Required work: Every line of the records below from the line with "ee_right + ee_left" up to and including the line with "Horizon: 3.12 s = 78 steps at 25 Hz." must be reproduced exactly, and no line outside that range.

Segment Start: Data for the task

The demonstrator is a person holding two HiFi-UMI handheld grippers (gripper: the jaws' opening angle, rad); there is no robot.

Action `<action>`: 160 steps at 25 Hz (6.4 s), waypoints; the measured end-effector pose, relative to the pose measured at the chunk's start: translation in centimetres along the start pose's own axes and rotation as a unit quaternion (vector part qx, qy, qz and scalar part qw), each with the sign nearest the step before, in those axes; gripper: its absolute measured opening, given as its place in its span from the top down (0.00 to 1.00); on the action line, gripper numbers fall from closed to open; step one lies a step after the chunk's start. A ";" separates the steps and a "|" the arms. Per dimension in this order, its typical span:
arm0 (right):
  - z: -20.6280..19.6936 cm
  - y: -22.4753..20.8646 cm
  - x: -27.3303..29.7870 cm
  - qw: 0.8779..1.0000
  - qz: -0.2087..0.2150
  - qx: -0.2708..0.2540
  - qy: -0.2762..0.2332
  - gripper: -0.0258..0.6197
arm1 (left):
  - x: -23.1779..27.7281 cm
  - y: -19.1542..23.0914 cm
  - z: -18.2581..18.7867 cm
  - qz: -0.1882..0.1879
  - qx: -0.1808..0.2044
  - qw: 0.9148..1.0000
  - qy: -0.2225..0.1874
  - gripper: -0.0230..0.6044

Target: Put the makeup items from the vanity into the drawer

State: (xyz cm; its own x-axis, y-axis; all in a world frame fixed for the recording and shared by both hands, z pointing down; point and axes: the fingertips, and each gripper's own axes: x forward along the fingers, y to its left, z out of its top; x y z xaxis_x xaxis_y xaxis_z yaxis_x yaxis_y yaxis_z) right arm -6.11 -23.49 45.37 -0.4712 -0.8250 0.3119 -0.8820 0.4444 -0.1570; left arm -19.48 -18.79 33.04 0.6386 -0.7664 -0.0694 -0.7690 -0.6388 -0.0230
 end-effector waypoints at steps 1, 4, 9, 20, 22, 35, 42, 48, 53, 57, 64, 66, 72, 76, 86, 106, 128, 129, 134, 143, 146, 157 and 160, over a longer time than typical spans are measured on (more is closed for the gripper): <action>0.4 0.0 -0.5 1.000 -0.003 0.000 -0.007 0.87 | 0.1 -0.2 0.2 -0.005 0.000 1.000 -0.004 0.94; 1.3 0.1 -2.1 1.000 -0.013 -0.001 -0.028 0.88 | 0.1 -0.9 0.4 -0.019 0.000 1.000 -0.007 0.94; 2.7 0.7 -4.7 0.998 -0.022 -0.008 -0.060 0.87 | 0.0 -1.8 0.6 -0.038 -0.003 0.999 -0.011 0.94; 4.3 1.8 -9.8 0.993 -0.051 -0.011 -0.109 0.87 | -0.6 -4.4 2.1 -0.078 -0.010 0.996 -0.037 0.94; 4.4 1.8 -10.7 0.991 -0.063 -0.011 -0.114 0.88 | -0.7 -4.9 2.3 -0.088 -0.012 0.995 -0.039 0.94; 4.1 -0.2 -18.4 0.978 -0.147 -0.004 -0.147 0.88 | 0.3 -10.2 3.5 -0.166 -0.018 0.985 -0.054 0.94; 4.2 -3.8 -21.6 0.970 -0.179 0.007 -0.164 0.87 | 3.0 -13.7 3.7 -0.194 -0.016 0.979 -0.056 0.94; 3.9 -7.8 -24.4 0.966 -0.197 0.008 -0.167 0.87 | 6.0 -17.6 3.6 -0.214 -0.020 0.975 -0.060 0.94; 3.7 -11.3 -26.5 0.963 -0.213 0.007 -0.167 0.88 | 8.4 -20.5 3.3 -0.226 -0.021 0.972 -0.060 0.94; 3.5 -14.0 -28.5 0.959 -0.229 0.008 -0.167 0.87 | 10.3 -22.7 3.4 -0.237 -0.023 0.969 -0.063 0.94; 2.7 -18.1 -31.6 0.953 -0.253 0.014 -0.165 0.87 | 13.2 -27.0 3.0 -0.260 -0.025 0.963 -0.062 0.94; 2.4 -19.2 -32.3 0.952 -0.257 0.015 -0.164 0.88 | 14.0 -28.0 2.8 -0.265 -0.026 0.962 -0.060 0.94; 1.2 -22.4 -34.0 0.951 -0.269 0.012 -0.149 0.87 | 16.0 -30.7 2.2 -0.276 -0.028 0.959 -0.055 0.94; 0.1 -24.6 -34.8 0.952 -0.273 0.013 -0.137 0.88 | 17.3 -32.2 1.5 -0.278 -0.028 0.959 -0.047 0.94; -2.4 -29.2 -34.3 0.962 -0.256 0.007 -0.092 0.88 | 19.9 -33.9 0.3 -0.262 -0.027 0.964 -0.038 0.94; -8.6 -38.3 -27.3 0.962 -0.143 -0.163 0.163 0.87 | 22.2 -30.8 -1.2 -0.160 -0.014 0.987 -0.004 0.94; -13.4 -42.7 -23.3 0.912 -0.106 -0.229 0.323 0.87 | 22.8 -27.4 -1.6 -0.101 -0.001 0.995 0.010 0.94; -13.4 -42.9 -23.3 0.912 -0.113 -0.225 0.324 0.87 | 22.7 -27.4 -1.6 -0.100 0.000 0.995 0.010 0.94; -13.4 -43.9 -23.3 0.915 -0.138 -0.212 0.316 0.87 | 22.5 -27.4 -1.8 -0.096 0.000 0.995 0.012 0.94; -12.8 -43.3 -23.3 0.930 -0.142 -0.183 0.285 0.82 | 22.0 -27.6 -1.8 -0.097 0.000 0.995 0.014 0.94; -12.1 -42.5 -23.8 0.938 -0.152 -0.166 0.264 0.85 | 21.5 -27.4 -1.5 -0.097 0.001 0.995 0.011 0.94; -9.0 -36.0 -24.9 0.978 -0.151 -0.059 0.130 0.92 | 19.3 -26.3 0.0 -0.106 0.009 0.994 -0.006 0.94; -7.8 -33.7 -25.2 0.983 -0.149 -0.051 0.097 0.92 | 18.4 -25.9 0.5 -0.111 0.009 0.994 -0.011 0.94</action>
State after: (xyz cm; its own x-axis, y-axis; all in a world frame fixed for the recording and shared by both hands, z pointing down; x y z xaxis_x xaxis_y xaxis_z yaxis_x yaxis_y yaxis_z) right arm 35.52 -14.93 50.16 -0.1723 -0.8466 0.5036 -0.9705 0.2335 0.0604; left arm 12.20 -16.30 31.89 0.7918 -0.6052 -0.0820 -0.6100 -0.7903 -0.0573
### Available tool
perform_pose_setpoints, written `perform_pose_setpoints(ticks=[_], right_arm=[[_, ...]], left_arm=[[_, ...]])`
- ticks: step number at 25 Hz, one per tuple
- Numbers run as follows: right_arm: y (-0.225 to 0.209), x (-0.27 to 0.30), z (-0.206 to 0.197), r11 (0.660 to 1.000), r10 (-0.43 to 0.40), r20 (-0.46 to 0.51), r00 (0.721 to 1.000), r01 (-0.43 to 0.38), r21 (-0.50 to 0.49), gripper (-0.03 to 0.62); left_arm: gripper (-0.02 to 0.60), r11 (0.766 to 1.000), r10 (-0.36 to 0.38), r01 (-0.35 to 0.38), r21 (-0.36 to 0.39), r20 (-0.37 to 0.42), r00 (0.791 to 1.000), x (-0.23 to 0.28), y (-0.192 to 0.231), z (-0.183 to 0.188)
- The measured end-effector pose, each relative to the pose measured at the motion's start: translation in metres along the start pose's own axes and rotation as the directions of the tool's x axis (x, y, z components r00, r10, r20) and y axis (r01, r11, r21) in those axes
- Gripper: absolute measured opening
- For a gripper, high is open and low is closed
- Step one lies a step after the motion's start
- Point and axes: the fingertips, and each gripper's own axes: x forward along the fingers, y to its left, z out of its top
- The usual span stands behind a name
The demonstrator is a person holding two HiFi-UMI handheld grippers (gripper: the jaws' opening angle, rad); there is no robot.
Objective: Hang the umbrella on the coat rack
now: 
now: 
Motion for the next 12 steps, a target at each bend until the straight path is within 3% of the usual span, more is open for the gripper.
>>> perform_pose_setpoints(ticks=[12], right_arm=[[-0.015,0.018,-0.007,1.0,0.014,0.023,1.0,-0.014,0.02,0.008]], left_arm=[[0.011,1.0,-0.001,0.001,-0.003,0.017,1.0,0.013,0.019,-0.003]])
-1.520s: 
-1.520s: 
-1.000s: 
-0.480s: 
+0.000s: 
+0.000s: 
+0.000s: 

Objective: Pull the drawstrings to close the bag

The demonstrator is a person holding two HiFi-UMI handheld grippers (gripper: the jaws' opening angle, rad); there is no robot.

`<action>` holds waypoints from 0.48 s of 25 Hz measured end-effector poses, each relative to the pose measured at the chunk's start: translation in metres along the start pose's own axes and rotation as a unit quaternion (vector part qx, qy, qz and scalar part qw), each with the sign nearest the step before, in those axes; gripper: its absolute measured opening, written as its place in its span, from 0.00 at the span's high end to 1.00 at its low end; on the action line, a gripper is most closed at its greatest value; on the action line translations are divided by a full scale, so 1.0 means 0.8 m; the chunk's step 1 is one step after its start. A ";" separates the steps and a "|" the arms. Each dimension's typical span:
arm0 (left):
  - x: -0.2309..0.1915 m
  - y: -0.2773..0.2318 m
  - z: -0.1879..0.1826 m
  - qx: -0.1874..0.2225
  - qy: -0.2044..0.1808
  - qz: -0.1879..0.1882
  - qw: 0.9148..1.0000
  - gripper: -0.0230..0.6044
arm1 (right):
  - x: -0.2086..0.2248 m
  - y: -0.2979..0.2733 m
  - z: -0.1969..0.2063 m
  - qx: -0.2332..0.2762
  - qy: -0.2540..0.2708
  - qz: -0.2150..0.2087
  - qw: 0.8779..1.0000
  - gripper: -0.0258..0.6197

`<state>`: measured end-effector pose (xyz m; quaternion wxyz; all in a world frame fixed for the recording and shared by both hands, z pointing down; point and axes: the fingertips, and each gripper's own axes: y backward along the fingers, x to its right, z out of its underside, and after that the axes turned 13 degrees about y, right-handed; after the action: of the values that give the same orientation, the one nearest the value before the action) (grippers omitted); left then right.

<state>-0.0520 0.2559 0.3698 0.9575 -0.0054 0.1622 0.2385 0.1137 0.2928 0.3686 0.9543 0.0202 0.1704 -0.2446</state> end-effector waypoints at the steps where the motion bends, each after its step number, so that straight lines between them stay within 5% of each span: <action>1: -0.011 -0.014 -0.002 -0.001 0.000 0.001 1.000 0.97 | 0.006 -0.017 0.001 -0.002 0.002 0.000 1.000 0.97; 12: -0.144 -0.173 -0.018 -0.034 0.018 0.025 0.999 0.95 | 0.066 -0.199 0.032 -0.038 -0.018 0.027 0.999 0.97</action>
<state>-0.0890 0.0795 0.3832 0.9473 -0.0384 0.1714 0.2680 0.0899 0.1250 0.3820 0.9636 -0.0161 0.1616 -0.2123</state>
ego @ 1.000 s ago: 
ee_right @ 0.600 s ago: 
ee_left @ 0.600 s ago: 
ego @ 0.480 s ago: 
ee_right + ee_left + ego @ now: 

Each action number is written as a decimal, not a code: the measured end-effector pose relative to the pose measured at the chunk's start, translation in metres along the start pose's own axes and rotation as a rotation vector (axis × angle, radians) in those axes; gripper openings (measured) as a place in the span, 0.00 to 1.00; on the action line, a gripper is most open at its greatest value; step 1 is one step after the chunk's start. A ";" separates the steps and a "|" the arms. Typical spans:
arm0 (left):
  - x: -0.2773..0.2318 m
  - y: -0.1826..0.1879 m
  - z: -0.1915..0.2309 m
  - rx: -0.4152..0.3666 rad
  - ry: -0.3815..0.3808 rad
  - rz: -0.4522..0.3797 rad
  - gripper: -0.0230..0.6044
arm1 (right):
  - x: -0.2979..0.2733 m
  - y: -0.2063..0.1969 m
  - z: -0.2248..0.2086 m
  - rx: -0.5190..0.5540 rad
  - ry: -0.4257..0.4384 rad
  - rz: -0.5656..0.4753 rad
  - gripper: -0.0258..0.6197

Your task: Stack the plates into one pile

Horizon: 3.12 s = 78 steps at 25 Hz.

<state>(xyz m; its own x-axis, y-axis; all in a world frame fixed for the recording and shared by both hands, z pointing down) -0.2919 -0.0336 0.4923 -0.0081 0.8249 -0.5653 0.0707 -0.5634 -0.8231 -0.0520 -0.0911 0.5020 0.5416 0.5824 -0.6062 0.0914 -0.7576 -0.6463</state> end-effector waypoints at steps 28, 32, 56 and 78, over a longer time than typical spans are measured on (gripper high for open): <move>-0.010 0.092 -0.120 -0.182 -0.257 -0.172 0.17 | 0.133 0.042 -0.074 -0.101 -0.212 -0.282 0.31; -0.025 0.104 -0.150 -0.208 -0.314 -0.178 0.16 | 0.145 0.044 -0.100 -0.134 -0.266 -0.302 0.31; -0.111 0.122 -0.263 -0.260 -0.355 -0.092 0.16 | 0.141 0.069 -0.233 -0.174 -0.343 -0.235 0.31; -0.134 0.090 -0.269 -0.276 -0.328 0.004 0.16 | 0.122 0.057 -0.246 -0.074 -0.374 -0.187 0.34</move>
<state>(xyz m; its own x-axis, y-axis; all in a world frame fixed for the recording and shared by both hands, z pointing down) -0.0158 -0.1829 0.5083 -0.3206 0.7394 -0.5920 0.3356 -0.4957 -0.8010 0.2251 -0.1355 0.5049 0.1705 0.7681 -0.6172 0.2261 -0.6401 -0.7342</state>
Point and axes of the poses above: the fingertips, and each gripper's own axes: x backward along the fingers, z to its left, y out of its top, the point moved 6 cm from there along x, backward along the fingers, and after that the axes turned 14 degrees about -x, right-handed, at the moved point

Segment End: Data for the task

Result of the task:
ee_right + ee_left + ego @ now: 

Each action number is written as a decimal, not a code: the measured end-effector pose relative to the pose measured at the chunk's start, translation in metres along the start pose's own axes and rotation as a rotation vector (axis × angle, radians) in those axes; gripper openings (measured) as a place in the span, 0.00 to 1.00; on the action line, a gripper is most open at its greatest value; step 1 is one step after the chunk's start. A ";" separates the steps and a "|" the arms. Typical spans:
arm0 (left):
  - x: -0.2773..0.2318 m
  - y: -0.1826..0.1879 m
  - z: -0.1915..0.2309 m
  - rx: -0.4152..0.3666 rad
  - ry: -0.3815..0.3808 rad
  - rz: -0.4522..0.3797 rad
  - gripper: -0.0230..0.6044
arm1 (right):
  - x: -0.2979..0.2733 m
  - y: -0.2063..0.1969 m
  - z: -0.2248..0.2086 m
  - rx: -0.5190..0.5540 rad
  - ry: -0.4257..0.4384 rad
  - rz: -0.5656..0.4753 rad
  - gripper: -0.0258..0.6197

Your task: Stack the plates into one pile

Horizon: 3.12 s = 78 steps at 25 Hz.

The exercise is complete as it stands.